• [Exercise aim] Scan the entries for lines with the word "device", then copy those lines.

(Entries supplied)

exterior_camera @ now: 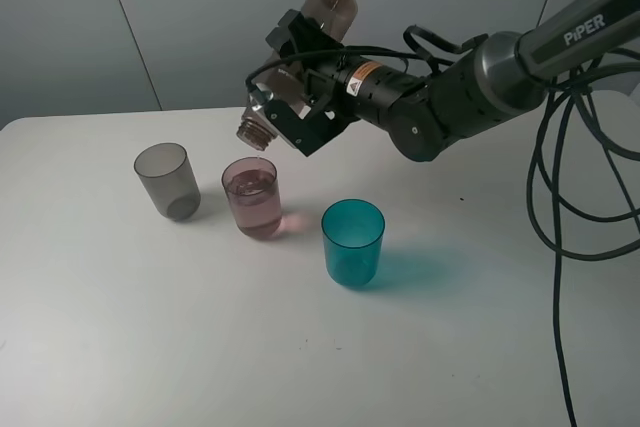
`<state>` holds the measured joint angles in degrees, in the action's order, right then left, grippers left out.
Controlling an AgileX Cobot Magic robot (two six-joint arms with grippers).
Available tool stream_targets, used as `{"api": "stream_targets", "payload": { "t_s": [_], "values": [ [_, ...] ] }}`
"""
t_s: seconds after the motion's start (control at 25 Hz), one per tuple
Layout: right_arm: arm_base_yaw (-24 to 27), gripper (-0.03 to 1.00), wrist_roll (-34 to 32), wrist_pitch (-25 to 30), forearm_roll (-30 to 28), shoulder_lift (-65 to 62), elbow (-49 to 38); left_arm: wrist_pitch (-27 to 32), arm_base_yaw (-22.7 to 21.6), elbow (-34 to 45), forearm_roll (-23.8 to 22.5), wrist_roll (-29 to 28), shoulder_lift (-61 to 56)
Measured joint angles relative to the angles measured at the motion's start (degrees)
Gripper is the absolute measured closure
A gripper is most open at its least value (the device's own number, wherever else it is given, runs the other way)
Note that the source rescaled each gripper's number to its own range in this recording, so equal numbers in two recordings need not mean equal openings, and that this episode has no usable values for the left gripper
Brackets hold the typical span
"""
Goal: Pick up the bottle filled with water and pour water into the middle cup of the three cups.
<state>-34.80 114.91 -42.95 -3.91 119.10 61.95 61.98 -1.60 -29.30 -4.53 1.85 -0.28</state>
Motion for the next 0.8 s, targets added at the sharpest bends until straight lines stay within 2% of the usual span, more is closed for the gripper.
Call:
{"api": "stream_targets", "payload": {
  "t_s": [0.12, 0.28, 0.56, 0.8],
  "values": [
    [0.00, 0.97, -6.41, 1.99, -0.14, 0.00, 0.00, 0.00, 0.00, 0.00, 0.00, 0.00, 0.00],
    [0.00, 0.97, -18.54, 3.35, 0.20, -0.60, 0.00, 0.00, 0.00, 0.00, 0.00, 0.00, 0.00],
    [0.00, 0.97, -44.59, 3.62, 0.51, -4.70, 0.00, 0.00, 0.00, 0.00, 0.00, 0.00, 0.00],
    [0.78, 0.97, -70.53, 2.81, -0.18, -8.84, -1.56, 0.00, 0.00, 0.00, 0.00, -0.10, 0.00]
  ]
}}
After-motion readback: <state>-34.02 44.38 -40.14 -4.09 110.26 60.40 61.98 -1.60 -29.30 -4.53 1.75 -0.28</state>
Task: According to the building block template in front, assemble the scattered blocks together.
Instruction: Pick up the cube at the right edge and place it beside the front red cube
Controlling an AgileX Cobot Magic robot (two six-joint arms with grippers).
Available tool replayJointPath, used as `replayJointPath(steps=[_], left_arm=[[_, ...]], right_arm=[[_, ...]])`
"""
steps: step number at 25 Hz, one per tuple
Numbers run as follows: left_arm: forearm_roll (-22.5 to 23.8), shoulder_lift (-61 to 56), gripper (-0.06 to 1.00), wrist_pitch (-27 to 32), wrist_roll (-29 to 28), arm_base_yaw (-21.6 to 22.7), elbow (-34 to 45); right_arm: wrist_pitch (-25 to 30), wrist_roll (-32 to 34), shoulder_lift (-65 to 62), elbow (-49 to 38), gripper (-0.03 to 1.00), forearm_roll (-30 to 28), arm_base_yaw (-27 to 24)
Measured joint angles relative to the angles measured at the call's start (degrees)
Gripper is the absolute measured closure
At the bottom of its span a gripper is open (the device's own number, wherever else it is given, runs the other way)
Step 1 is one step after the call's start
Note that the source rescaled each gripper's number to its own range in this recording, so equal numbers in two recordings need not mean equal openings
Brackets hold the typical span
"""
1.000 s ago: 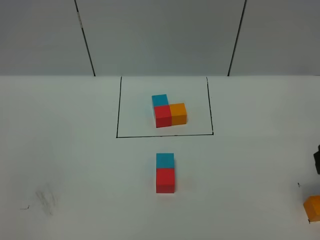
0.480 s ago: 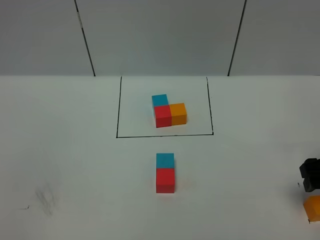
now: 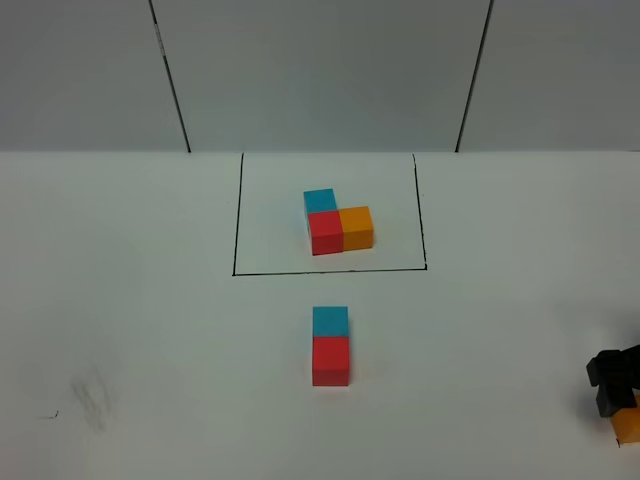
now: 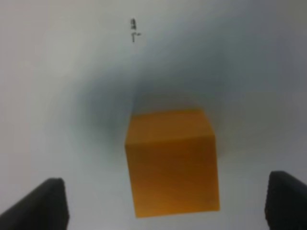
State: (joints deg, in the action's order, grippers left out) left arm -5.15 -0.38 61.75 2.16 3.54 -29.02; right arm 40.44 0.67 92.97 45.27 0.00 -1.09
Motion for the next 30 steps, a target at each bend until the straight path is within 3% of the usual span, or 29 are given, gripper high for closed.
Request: replayJointPath(steps=[21, 24, 28, 30], left_arm=[[0.00, 0.00, 0.15, 0.00, 0.00, 0.00, 0.00], [0.00, 0.00, 0.15, 0.00, 0.00, 0.00, 0.00], [0.00, 0.00, 0.15, 0.00, 0.00, 0.00, 0.00], [0.00, 0.00, 0.15, 0.00, 0.00, 0.00, 0.00]], right_arm=[[-6.52, 0.39, 6.90, -2.30, 0.14, 0.71, 0.00], [-6.83, 0.39, 6.90, -2.35, 0.29, 0.65, 0.00], [-6.95, 0.34, 6.90, -2.35, 0.78, -0.32, 0.00], [-7.02, -0.01, 6.90, -2.35, 0.77, -1.14, 0.00]])
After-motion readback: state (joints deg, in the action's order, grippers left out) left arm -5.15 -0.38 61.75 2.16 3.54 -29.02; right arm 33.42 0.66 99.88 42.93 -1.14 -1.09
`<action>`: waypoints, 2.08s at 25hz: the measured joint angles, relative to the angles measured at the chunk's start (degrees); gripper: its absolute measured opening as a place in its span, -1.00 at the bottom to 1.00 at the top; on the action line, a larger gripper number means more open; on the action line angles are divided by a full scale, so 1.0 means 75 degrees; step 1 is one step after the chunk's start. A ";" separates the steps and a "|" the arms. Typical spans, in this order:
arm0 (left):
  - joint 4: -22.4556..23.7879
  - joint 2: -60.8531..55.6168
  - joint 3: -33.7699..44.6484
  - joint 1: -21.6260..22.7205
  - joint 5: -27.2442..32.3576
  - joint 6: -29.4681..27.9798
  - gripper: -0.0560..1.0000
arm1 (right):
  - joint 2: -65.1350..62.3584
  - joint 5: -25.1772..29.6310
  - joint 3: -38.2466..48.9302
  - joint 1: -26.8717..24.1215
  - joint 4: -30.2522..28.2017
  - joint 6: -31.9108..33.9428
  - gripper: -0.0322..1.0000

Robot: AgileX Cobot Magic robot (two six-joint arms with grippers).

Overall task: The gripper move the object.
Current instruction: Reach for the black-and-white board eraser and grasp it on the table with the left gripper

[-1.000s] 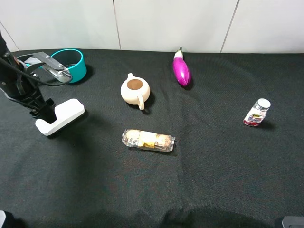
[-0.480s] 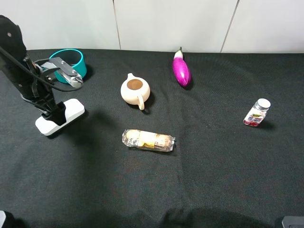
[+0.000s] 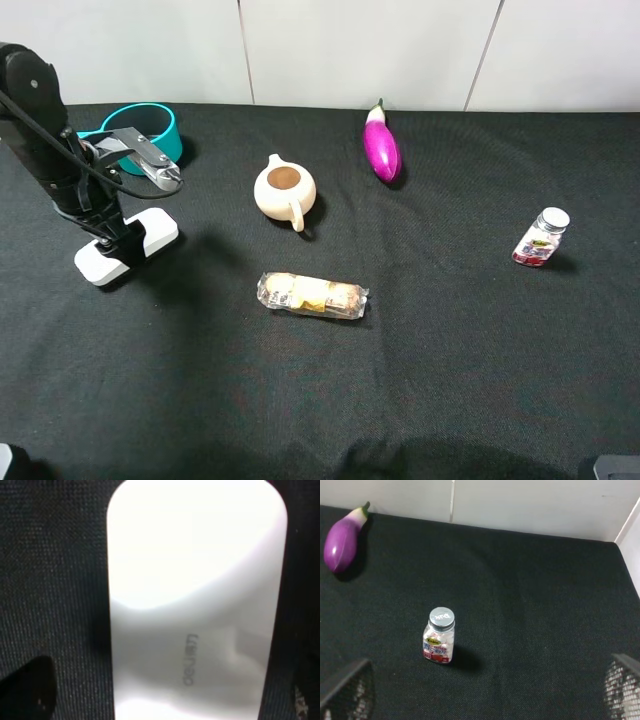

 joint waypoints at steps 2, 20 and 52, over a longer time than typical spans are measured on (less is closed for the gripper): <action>0.0000 0.0020 0.0000 0.0000 -0.0059 0.0000 0.98 | 0.0000 0.0000 0.0000 0.0000 0.0000 0.0000 0.41; 0.0000 0.0425 0.0000 0.0000 -0.0253 0.0000 0.98 | 0.0000 0.0000 0.0000 0.0000 0.0007 0.0000 0.41; -0.0042 0.0554 0.0000 -0.0025 -0.0278 -0.0258 0.38 | 0.0000 0.0000 0.0000 0.0000 0.0007 0.0000 0.41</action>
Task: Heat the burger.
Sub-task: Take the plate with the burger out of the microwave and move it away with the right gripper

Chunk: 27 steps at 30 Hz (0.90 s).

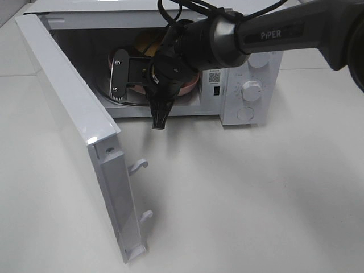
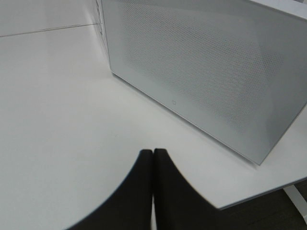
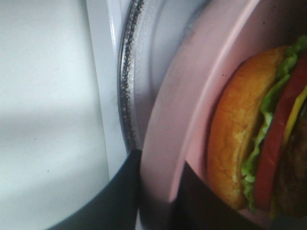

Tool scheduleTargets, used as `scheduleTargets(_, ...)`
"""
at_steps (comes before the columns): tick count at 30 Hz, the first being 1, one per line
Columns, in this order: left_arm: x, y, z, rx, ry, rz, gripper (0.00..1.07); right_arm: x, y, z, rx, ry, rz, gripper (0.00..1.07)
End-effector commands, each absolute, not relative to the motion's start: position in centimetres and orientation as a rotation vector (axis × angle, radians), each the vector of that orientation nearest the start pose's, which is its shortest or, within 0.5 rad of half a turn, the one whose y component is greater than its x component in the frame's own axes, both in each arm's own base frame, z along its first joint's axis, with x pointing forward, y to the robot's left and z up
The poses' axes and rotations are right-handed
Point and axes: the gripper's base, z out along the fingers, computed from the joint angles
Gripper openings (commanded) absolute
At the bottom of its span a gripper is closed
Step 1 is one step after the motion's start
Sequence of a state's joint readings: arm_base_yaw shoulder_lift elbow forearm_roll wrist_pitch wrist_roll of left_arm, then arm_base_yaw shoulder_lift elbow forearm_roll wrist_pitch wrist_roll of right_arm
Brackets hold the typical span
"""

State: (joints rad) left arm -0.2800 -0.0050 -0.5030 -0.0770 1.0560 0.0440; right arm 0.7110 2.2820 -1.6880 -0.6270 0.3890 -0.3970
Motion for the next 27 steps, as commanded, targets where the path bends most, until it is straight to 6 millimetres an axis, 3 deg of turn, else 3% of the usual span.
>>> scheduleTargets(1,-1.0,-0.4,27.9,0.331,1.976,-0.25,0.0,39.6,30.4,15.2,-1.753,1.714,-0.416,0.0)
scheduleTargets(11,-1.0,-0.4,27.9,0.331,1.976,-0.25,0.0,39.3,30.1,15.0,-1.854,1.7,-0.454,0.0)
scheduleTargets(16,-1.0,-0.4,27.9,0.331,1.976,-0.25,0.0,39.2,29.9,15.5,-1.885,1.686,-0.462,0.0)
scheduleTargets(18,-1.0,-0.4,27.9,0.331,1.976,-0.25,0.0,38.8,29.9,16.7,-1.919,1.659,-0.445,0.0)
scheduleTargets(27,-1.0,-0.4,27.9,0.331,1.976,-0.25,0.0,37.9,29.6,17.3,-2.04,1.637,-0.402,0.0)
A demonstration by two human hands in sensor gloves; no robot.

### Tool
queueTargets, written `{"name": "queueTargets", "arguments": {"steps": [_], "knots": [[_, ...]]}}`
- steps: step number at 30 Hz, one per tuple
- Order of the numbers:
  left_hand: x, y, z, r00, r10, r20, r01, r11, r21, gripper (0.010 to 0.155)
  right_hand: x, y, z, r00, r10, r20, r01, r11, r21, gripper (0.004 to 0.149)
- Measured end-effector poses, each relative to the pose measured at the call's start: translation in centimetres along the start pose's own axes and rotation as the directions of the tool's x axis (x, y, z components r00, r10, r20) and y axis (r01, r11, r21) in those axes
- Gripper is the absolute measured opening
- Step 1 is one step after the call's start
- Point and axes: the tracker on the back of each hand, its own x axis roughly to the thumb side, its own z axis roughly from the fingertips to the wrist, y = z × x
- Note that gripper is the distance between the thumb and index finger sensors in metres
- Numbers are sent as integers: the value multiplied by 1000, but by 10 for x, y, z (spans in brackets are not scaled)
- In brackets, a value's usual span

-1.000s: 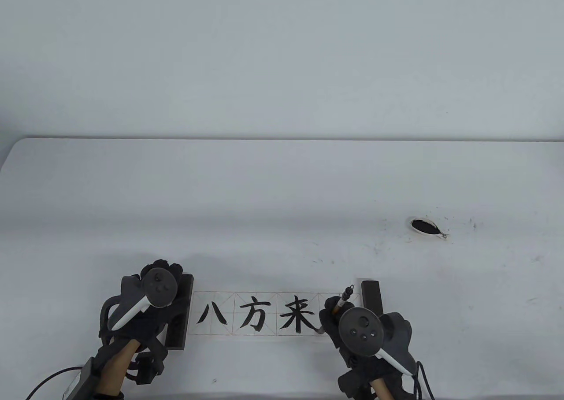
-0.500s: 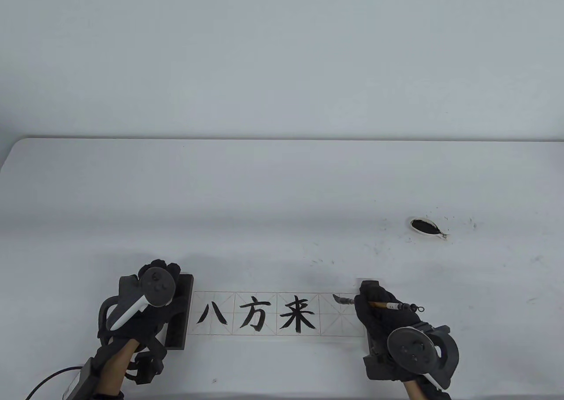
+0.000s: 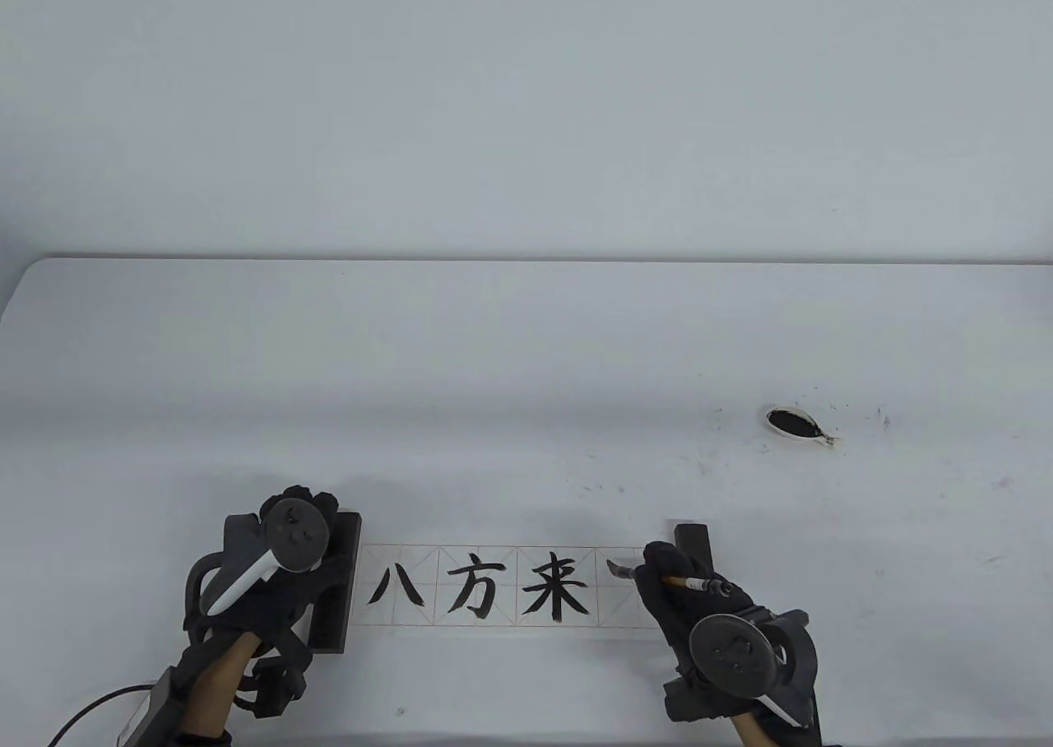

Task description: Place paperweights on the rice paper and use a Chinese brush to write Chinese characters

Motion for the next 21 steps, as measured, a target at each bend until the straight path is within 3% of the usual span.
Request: {"name": "queueTargets", "arguments": {"steps": [9,21], "knots": [[1,-1,0,1000,-3,2,3,1000,-5,84,1,5,-1,1000,13,1,-13,999,53,43],[1,-2,0,1000,-4,0,4,1000,-10,83,0,-1,-1,1000,-16,-11,16,999,40,40]]}}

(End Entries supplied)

• [Exercise result]
A gripper is most open at its least value (the device's own number, wherever else it is given, runs the other way)
At the bottom of its span a gripper is open (the device's own number, wherever else it is given, runs the other way)

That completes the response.